Open mdoering opened 4 years ago
I would probably not try to include counts for the intermediate ranks. The count of 31 subfamilies and two tribes for Tracheophyta is pretty meaningless since there are 510 families - the fact that some of these families have been subdivided but most haven't is confusing.
I guess the main value of the counts is to indicate the scale of the underlying data, so some kind of accepted species count seems adequate.
Yes, to me it also is mostly an indicator of the size of the underlying subtree. I am fine with just species counts, but would additionally consider to also do descendant counts, i.e. the number of taxa across all ranks including infraspecific taxa. Or even all usages including synonyms. That's what we used in ChecklistBank to give an idea of the size of the subtree. Descendants also work if there are no species involved, e.g. we have various parts of the tree where we end with genera. For those species counts would give zero and you lose the ability to jugde their size. With descendants it's different, but its much harder to compare across groups if the treated ranks are vastly different.
I think I would prepare the backend to track species and descendant counts, so the UI can be adjusted as needed. Well, or maybe track species, genus & family counts?
@thomasstjerne Now that we have a varnish cache in front of the API for releases we could also consider to take the counts from ElasticSearch for each node and decorate the tree clientside. This is of course never great as it can result in lots of calls, but it might be sth we can do quickly as a start and replace later on if its a drag. Caching results at least should protect us from seriously slow pages.

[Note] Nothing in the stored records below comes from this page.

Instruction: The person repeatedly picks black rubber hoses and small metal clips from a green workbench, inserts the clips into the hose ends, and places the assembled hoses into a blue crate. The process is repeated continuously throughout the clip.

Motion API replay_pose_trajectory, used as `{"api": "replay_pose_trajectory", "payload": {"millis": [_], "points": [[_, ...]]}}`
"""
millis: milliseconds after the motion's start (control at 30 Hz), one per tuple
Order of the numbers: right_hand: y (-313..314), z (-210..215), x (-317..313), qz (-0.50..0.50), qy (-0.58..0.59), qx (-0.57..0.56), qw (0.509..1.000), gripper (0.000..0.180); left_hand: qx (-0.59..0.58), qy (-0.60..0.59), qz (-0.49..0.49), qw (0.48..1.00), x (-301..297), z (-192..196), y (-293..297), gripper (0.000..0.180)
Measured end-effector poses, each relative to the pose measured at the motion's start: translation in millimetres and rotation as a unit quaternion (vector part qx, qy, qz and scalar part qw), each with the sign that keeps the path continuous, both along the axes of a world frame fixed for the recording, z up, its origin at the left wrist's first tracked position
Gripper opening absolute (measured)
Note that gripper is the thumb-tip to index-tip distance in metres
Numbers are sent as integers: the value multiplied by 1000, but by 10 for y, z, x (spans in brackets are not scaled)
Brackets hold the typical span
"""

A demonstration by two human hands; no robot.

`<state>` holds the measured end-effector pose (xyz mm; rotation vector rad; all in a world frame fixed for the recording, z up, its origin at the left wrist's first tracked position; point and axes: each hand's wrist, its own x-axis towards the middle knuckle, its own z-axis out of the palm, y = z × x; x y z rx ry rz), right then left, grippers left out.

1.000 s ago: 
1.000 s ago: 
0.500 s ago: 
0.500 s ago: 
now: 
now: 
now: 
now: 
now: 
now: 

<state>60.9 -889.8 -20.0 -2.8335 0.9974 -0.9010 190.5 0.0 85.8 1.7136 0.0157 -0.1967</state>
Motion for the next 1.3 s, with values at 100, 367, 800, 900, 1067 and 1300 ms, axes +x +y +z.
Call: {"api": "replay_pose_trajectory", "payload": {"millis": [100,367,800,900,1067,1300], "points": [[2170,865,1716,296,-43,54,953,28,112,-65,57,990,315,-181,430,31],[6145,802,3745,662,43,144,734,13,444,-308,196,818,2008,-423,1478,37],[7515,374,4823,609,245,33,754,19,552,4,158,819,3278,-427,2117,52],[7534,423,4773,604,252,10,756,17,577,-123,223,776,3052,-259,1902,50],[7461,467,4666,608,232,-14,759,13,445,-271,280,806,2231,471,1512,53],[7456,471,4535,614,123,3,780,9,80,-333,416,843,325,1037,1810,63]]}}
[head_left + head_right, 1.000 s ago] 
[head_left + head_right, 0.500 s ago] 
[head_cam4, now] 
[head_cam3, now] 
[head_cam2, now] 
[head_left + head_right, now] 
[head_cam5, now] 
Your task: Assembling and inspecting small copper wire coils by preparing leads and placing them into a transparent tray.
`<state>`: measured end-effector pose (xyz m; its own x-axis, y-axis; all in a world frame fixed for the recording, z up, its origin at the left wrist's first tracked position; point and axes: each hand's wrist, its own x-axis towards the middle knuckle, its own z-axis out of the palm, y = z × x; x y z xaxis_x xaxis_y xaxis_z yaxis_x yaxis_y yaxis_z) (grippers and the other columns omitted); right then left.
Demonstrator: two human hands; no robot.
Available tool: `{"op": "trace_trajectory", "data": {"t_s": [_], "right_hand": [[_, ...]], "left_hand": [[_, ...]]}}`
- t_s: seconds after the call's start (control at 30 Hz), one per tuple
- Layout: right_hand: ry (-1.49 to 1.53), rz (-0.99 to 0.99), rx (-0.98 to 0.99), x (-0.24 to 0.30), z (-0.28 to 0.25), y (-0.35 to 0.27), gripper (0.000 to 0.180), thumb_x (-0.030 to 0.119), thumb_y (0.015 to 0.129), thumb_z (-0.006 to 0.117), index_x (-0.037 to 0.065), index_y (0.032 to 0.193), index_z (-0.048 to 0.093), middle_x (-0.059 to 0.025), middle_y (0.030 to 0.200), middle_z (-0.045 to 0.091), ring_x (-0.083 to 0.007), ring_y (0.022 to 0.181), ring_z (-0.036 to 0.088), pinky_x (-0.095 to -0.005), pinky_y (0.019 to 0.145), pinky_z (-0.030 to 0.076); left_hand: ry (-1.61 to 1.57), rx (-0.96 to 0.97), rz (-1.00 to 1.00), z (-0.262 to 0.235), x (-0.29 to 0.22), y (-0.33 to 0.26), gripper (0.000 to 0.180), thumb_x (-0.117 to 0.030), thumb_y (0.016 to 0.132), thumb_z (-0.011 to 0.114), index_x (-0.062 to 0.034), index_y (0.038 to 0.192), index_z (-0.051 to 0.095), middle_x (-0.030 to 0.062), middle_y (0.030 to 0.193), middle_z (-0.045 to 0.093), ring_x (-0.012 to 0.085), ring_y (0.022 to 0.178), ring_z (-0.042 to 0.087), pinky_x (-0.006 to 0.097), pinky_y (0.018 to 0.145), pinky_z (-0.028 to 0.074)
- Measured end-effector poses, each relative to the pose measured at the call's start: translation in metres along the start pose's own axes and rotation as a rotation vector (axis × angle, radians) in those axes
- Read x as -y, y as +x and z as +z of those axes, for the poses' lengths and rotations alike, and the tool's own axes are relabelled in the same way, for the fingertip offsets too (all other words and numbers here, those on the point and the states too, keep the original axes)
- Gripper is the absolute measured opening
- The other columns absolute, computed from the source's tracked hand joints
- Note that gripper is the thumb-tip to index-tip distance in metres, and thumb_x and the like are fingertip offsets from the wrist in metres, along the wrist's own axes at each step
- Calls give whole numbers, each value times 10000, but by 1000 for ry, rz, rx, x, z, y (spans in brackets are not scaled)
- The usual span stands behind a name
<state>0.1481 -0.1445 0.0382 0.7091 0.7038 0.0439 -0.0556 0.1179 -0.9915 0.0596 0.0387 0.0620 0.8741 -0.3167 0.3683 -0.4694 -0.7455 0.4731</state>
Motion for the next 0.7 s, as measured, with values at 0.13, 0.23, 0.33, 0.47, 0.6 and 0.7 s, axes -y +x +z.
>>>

E.g. for Animalia: https://api.catalogue.life/dataset/3LR/tree/061950e4-9782-4d1a-9c87-dcf375788e6b/children
The ES count for accepted Animalia species would be: https://api.catalogue.life/dataset/3LR/nameusage/search?taxonID=061950e4-9782-4d1a-9c87-dcf375788e6b&rank=species&status=accepted&status=provisionally_accepted&limit=0
... going down from 200ms to 50ms here.
1.338.139 is not far off the 1.296 thousand in the 2019 release
@thomasstjerne Now that we have a varnish cache in front of the API for releases we could also consider to take the counts from ElasticSearch for each node and decorate the tree clientside. This is of course never great as it can result in lots of calls, but it might be sth we can do quickly as a start and replace later on if its a drag. Caching results at least should protect us from seriously slow pages.
I am not keen on introducing temporary solutions in the UI for this. Wouldn´t it be possible to decorate the tree response with data from elastic on the fly in the backend? I mean, like the frontend could do if it had its own backend (like the GBIF portal).
Then it would be transparent for the frontend and the data could be replaced by sth generated at release time. And it would save a large number of requests from the UI, which would be advantageous for users not located close to GBIF servers.
I was thinking about that too. Doable sure, but it would make the response a lot slower. Decorating it clientside would show the tree and then fetch counts and could render them as they come in. That way more responsive. If its via the backend I am in favor of preprocessing it for releases and external datasets
I have added optional taxon counts to the tree API that are added to the response when a countBy=SPECIES
query parameter is present. Instead of SPECIES any rank can be given. It is not very performant to do ES queries for every node in the response, so please do not yet use this on the public portal pages. We will need a precalculated version for that, not on the fly queries to ES.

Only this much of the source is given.